Train an XGBoost regression model using only the stable features and evaluate performance with cross-validation.

[5]:
"target" in X_train.columns
[5]:
False
[6]:
# Prepare training data with selected features
X_train = X_train.select(selected_features).with_columns(pl.all().cast(pl.Float64))

# Update model parameters for final training
final_params = conservative_params.copy()
final_params['max_depth'] = 4  # Slightly deeper trees for better performance

# Create RMSE scorer (lower is better)
rmse_scorer = make_scorer(root_mean_squared_error, greater_is_better=False)

# Train and evaluate with cross-validation
estimator = XGBRegressor(**final_params)
cv_scores = cross_val_score(estimator, X_train, y_train, scoring=rmse_scorer, cv=5)

print(f"Cross-Validation RMSE: {-cv_scores.mean():.4f} (+/- {cv_scores.std():.4f})")

# Train final model on all training data
estimator.fit(X_train, y_train)
print("\nFinal model trained successfully!")
Cross-Validation RMSE: 0.1286 (+/- 0.0095)

Final model trained successfully!

6. Generate Predictions#

Apply the trained model to generate predictions for the test set and create a submission file.

[7]:
# Prepare test data
id_test = X_test["Id"]
X_test =  X_test.select(selected_features).with_columns(pl.all().cast(pl.Float64))
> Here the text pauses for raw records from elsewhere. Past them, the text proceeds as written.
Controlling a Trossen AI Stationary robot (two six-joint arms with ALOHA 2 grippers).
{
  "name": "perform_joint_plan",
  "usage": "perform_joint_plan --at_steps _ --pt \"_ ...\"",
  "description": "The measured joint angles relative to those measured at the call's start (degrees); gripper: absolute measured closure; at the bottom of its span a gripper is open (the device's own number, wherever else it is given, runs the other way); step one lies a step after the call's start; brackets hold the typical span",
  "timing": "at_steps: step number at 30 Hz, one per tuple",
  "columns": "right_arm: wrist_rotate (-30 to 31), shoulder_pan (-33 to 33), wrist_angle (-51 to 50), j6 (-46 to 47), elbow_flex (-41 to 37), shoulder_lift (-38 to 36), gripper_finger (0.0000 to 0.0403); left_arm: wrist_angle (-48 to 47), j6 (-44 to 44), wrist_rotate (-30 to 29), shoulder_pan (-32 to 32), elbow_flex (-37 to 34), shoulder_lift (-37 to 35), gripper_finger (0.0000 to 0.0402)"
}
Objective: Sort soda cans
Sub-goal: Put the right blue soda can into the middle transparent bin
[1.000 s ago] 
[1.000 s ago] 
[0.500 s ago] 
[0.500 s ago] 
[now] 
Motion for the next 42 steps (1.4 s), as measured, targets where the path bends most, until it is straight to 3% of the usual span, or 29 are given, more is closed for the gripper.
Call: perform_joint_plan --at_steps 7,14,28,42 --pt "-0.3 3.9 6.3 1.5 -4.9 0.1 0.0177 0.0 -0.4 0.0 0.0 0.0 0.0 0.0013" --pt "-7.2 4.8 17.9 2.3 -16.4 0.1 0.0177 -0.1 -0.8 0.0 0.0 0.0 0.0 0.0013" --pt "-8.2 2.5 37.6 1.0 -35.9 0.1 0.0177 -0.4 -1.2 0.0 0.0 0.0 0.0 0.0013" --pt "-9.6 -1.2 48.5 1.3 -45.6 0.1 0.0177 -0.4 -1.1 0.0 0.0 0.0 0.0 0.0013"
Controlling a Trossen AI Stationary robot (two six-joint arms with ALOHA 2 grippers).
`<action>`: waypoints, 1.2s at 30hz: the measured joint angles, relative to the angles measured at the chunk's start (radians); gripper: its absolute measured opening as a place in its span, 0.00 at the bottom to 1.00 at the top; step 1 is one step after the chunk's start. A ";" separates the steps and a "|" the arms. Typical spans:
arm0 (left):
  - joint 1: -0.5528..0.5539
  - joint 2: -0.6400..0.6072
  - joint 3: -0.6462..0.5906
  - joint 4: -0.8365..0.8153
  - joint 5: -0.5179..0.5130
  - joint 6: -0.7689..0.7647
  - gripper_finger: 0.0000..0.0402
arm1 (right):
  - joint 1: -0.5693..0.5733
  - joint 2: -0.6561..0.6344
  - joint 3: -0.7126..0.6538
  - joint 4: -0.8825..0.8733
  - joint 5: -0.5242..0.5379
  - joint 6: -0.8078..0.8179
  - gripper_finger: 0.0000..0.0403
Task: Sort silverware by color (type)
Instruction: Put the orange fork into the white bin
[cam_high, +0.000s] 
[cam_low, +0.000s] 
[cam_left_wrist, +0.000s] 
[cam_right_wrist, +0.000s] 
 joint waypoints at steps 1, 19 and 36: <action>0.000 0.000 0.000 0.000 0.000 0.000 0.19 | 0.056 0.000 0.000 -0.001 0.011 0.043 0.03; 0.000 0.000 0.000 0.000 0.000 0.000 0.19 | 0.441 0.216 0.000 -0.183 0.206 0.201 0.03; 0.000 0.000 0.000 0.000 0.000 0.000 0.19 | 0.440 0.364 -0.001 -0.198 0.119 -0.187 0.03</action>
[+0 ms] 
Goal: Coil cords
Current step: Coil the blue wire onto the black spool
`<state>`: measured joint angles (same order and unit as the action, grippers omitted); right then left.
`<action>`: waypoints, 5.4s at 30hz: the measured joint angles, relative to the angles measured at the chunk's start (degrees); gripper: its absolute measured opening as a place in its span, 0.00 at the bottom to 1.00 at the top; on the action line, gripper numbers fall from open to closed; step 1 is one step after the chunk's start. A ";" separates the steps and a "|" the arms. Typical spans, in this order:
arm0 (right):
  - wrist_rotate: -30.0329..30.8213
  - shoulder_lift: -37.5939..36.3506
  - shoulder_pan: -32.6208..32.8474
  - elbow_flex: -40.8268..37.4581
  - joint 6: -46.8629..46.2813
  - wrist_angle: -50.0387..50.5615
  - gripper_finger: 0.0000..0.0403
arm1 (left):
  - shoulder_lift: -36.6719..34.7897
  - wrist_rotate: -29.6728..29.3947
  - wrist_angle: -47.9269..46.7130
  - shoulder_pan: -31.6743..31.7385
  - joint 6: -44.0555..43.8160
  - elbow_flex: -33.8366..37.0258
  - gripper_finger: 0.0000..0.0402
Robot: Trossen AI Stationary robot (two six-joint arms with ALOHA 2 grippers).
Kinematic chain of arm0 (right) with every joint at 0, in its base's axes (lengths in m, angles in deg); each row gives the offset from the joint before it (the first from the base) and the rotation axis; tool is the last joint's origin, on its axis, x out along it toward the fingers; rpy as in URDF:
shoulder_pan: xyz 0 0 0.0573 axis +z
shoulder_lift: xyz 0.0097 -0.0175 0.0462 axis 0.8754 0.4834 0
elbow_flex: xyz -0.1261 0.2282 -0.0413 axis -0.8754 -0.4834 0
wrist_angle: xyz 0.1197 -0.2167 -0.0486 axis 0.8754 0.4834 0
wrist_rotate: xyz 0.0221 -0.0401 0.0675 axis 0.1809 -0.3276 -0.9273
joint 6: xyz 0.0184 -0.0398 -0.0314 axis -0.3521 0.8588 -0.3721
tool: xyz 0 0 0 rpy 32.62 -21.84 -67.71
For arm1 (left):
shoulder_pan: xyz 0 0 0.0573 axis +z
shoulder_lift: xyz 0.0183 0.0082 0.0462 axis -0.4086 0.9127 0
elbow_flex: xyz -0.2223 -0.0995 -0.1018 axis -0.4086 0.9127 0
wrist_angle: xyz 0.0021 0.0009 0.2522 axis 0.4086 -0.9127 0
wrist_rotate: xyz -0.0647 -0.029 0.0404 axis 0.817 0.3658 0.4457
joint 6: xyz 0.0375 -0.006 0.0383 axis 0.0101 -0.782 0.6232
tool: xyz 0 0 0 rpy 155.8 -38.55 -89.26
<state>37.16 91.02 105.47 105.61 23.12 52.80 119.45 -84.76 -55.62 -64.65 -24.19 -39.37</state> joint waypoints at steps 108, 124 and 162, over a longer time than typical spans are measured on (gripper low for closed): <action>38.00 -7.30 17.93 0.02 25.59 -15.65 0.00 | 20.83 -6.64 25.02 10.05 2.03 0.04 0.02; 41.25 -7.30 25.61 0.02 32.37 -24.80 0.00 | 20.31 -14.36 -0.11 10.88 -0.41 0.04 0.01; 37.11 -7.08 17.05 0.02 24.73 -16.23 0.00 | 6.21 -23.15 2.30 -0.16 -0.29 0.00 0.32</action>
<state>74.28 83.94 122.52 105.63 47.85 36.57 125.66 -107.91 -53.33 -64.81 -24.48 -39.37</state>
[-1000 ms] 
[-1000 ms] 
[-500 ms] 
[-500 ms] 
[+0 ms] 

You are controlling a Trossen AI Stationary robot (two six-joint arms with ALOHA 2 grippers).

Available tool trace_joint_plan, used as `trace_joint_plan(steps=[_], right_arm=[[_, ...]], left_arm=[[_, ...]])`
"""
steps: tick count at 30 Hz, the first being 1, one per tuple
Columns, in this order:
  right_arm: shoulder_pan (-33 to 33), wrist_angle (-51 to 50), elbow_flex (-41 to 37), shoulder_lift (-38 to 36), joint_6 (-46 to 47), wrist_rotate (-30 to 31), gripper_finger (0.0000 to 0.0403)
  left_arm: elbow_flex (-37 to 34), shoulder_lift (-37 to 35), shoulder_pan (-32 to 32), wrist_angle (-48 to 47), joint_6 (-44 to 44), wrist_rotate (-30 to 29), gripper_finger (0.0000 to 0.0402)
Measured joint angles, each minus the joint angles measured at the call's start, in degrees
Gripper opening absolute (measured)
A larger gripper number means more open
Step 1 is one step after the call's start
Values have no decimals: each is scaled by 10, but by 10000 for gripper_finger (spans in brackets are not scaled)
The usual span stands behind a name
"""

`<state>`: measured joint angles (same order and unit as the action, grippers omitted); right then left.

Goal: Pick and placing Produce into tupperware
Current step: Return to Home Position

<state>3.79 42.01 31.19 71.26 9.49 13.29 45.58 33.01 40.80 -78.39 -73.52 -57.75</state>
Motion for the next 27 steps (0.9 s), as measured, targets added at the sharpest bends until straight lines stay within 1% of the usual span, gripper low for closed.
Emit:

# Generate predictions (remember to reverse log transformation)
log_predictions = estimator.predict(X_test)
predictions = np.exp(log_predictions)  # Reverse log transformation

# Create submission file
submission = pl.DataFrame({
    "Id": id_test,
    "SalePrice": predictions
})
submission.write_csv("house_price_submission.csv")

print("Submission file created successfully!")
print(f"\nPredictions summary:")
print(f"Mean: ${predictions.mean():,.2f}")
print(f"Median: ${np.median(predictions):,.2f}")
print(f"Min: ${predictions.min():,.2f}")
print(f"Max: ${predictions.max():,.2f}")
Submission file created successfully!

Predictions summary:
Mean: $177,096.95
Median: $155,665.30
Min: $47,344.79
Max: $484,264.44

Summary#

This notebook demonstrates the power of the gators library for feature engineering in regression tasks:

Key Takeaways:#

  1. Comprehensive Imputation: Multiple strategies for handling missing values (constant, most frequent, group-based)

  2. Smart Type Handling: Automatic casting and conversion of data types for proper feature engineering

  3. Mathematical Features: Create ratio and statistical features from related columns

  4. Feature Stability: Use FSI (Feature Stability Index) for robust feature selection

  5. Flexible Encoding: Support for both one-hot and count encoding strategies

  6. Pipeline Integration: Seamlessly integrates with scikit-learn Pipeline and XGBoost

The gators library simplified complex feature engineering workflows while maintaining code clarity and reproducibility, particularly excelling at handling missing data through the innovative GroupByImputer transformer.